Selon Mme Dunham, le Pinehouse Photography Club constitue un bel exemple des groupes avec lesquels Jeunesse, J’écoute entre en contact par l’intermédiaire du Réseau d’initiatives autochtones. Situé à Pinehouse en Saskatchewan, ce club de photographie mobilise de jeunes Cris et de jeunes Métis à se pencher sur la question de l’art et de son pouvoir guérisseur.
Pour Skylar, un membre du club, le Pinehouse Photography Club a une grande importance dans sa vie. « Je viens d’un milieu où l’alcool et la drogue faisaient partie intégrante de mon environnement, raconte-t-il à Jeunesse, J’écoute. Des pensées suicidaires m’ont traversé l’esprit. Ce club a fait de moi la personne que je suis aujourd’hui. Il a rendu ma vie tellement plus simple et agréable. »
Jeunesse, J’écoute est désormais bien connu dans le petit village situé au nord de la Saskatchewan. Dans ses documents, l’organisme a régulièrement recours à des photographies achetées aux jeunes du Club, leur offrant ainsi une plateforme pour s’exprimer et partager leur talent.
Pour le moment, le Conseil consultatif autochtone continue d’axer ses efforts sur l’éducation, la sensibilisation et le renforcement des capacités.
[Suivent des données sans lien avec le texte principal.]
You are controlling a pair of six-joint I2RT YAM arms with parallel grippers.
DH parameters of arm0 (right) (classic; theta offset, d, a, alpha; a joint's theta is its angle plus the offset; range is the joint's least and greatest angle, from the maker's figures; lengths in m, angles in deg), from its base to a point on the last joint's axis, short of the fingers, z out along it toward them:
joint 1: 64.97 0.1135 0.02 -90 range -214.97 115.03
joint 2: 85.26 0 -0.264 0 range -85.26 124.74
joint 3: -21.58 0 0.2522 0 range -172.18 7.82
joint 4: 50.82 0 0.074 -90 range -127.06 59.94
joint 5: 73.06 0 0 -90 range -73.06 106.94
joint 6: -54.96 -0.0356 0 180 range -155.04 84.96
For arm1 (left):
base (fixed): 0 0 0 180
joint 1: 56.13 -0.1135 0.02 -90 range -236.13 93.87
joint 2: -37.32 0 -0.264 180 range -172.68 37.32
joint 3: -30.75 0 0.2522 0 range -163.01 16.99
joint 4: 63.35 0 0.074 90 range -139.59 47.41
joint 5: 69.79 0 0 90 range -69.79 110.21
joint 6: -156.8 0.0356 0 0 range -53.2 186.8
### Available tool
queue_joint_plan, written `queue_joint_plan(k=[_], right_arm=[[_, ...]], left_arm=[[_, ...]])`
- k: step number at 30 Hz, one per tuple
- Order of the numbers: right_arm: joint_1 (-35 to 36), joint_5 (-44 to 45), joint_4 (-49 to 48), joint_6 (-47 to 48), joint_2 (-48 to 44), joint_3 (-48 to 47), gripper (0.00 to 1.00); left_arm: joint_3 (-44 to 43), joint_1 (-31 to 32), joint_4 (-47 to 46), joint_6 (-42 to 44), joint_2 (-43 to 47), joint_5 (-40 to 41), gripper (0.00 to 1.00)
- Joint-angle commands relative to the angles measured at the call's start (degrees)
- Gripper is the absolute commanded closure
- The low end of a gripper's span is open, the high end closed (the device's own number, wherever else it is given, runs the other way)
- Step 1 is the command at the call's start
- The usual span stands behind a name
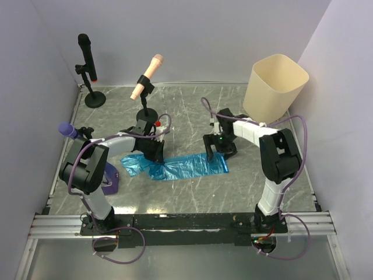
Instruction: Put the trash bags into the trash bin
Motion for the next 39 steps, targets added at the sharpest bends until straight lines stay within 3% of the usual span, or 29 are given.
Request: queue_joint_plan(k=[1, 5, 8, 10, 12, 16, 18, 19, 21, 26, 28, 33, 35, 39], right_arm=[[6.8, 3.7, 1.2, -4.6, 4.3, -1.8, 0.02], [10.4, 9.8, 2.5, -7.0, 6.9, -2.5, 0.07], [11.1, 11.4, 3.3, -7.6, 8.5, -2.5, 0.23], [11.4, 12.0, 3.4, -7.8, 9.8, -2.6, 0.43], [12.0, 11.8, 3.4, -7.9, 10.9, -2.9, 0.53], [14.9, 8.3, 2.8, -7.5, 13.5, -5.5, 0.54], [16.5, 5.9, 2.5, -6.7, 14.4, -6.8, 0.42], [17.1, 5.0, 2.3, -6.5, 15.1, -6.9, 0.47], [17.9, 3.7, 1.6, -6.1, 16.6, -6.5, 0.99], [17.2, 5.3, 0.1, -0.1, 12.8, -7.7, 1.0], [15.8, 4.1, 0.1, 4.5, 6.3, -9.3, 1.0], [12.6, -10.6, 0.9, 24.7, -9.7, -13.2, 1.0], [12.7, -14.1, 2.5, 32.7, -14.0, -13.9, 1.0], [12.6, -15.5, 7.9, 42.8, -18.4, -18.6, 1.0]], left_arm=[[0.6, -0.3, 1.3, 1.0, 1.7, 2.1, 0.92], [0.4, -0.3, 1.6, 0.9, 2.0, 1.7, 0.92], [0.8, -0.4, 1.3, 0.8, 2.8, 1.4, 0.92], [1.3, -0.4, 1.1, 0.5, 3.5, 1.2, 0.92], [1.8, -0.4, 0.6, 0.2, 4.1, 1.1, 0.92], [1.7, -0.4, 0.4, -0.2, 4.5, 0.3, 0.92], [1.2, -0.4, 0.4, -0.4, 4.5, 0.1, 0.92], [1.0, -0.4, 0.4, -0.5, 4.4, -0.3, 0.92], [0.6, -0.3, 0.2, -0.8, 4.3, -0.5, 0.91], [1.0, -0.5, -0.9, 0.3, 6.2, -2.3, 0.87], [2.3, -1.2, -3.5, 0.9, 9.5, -4.8, 0.73], [7.1, -2.2, -17.0, 7.6, 23.1, -17.3, 0.29], [7.0, -2.1, -22.2, 9.8, 24.9, -21.5, 0.25], [-1.5, -2.1, -15.9, 18.8, 21.5, -27.1, 0.2]])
En collaboration avec des partenaires externes, une formation sur les compétences culturelles est dispensée à l’ensemble du personnel, ainsi qu’à nos équipes d’intervenants professionnels cliniques et de Répondants aux crises bénévoles, qui doivent être bien outillés pour répondre aux besoins complexes des jeunes Autochtones alors que ces derniers nous contactent de plus en plus.
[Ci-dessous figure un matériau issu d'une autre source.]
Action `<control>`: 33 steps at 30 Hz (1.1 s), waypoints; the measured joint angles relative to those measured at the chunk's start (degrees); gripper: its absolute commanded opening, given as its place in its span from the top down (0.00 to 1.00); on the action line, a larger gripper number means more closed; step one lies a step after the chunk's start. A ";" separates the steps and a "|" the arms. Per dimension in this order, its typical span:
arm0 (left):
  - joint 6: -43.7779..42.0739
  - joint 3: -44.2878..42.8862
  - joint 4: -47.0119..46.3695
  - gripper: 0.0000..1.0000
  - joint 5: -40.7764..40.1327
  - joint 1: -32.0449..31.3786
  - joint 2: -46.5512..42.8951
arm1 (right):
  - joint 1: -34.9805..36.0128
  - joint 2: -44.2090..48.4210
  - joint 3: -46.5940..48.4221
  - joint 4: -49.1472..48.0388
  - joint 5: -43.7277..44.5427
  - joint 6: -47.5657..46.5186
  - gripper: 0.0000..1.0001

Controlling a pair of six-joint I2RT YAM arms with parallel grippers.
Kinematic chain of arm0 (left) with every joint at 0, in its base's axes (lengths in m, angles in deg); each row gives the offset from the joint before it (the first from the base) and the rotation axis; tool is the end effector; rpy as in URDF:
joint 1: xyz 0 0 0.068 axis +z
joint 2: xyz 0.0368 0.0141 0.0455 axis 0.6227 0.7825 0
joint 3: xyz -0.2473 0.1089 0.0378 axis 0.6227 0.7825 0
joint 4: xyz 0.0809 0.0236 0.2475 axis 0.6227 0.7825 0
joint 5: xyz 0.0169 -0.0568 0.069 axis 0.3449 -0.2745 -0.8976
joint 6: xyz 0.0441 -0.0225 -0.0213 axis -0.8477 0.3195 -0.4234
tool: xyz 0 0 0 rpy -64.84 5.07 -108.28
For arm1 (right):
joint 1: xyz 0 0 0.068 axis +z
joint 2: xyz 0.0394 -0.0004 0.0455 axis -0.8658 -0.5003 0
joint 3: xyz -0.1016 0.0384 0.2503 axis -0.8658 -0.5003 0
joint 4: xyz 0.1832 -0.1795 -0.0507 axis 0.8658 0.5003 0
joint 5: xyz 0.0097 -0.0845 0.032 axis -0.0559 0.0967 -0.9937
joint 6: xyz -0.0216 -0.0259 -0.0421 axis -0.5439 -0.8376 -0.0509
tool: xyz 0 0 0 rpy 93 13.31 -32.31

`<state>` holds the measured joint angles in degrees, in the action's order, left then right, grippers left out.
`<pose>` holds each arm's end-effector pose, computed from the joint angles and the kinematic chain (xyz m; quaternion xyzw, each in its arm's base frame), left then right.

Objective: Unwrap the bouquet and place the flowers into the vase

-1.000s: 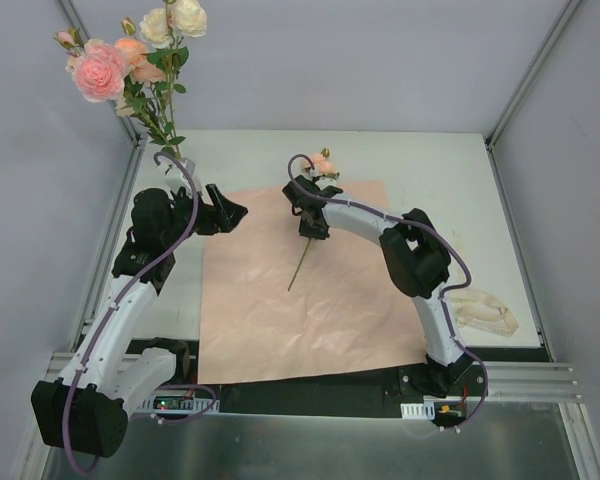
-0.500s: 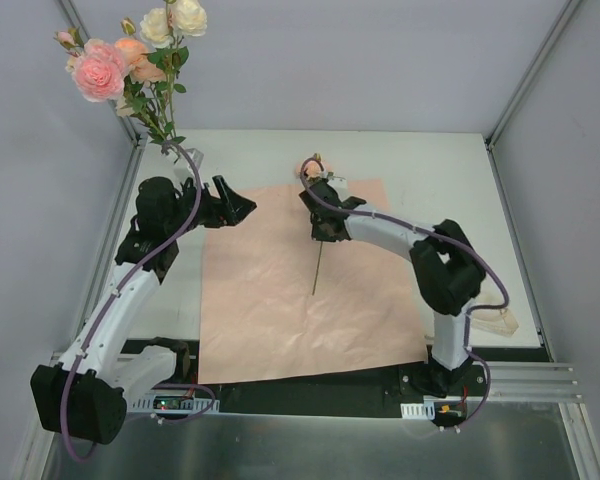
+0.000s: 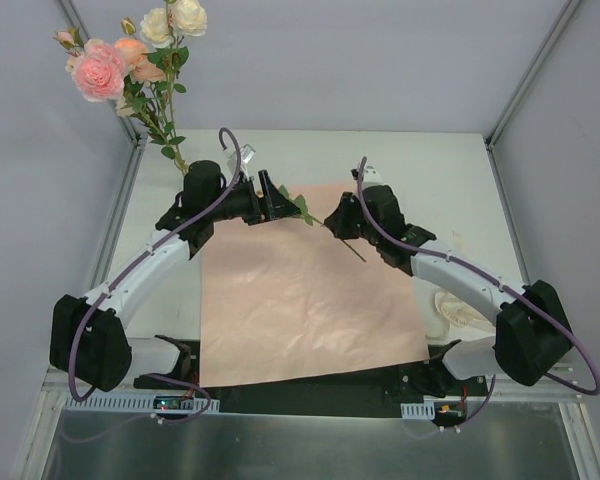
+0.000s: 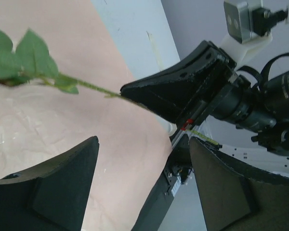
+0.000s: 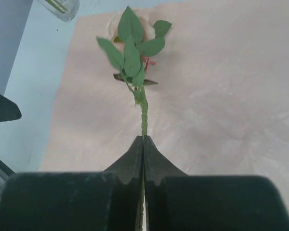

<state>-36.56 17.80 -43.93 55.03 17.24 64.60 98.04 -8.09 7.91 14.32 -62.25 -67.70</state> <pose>0.2651 -0.1271 0.3286 0.0861 0.7587 -0.5248 0.3763 0.2531 0.1979 0.2825 -0.1638 0.8072 0.2479 0.5100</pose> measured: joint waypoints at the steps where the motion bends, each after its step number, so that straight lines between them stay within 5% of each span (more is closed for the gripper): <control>1: 1.55 0.00 -0.72 0.27 -0.31 -0.28 0.35 | 0.04 0.52 -0.50 -0.28 -0.44 -0.07 1.00; 4: 5.38 0.13 -2.60 0.27 -2.49 -0.37 0.66 | 0.07 0.37 -0.42 0.37 -0.79 -0.79 0.97; 8: 7.52 1.55 -3.80 0.27 -6.19 -0.37 -0.15 | 0.26 -7.98 10.23 11.80 -1.99 -4.92 0.60; 11: 7.76 3.17 -3.52 0.26 -8.52 -0.37 -1.95 | 1.53 -15.89 18.21 18.99 -2.12 -9.97 0.49; 21: 5.60 3.89 -2.16 0.25 -11.61 -0.37 -7.19 | 4.74 -28.96 23.17 36.72 -2.64 -21.55 0.58; 33: 3.93 4.00 -1.09 0.25 -11.93 0.02 -7.21 | 6.67 -34.38 29.31 39.43 0.72 -25.09 0.71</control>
<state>-32.63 21.80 -45.02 43.09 17.26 57.39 104.71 -42.47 37.22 53.75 -61.53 -92.79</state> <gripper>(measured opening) 0.747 0.307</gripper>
Malgré les nombreux défis devant être relevés pour poursuivre ce plan d’action ambitieux, Jules Koostachin, coprésidente du Conseil consultatif autochtone, se dit encouragée par les changements déjà opérés. Elle se montre plutôt optimiste au sujet des profondes transformations à venir en ce qui concerne la santé mentale des jeunes Autochtones.
« J’espère que Jeunesse, J’écoute et ses ressources seront un jour connus par l’ensemble des jeunes Autochtones au Canada et que ces derniers réaliseront qu’il y a toujours quelqu’un à qui parler en cas de besoin ou de crise », dit-elle.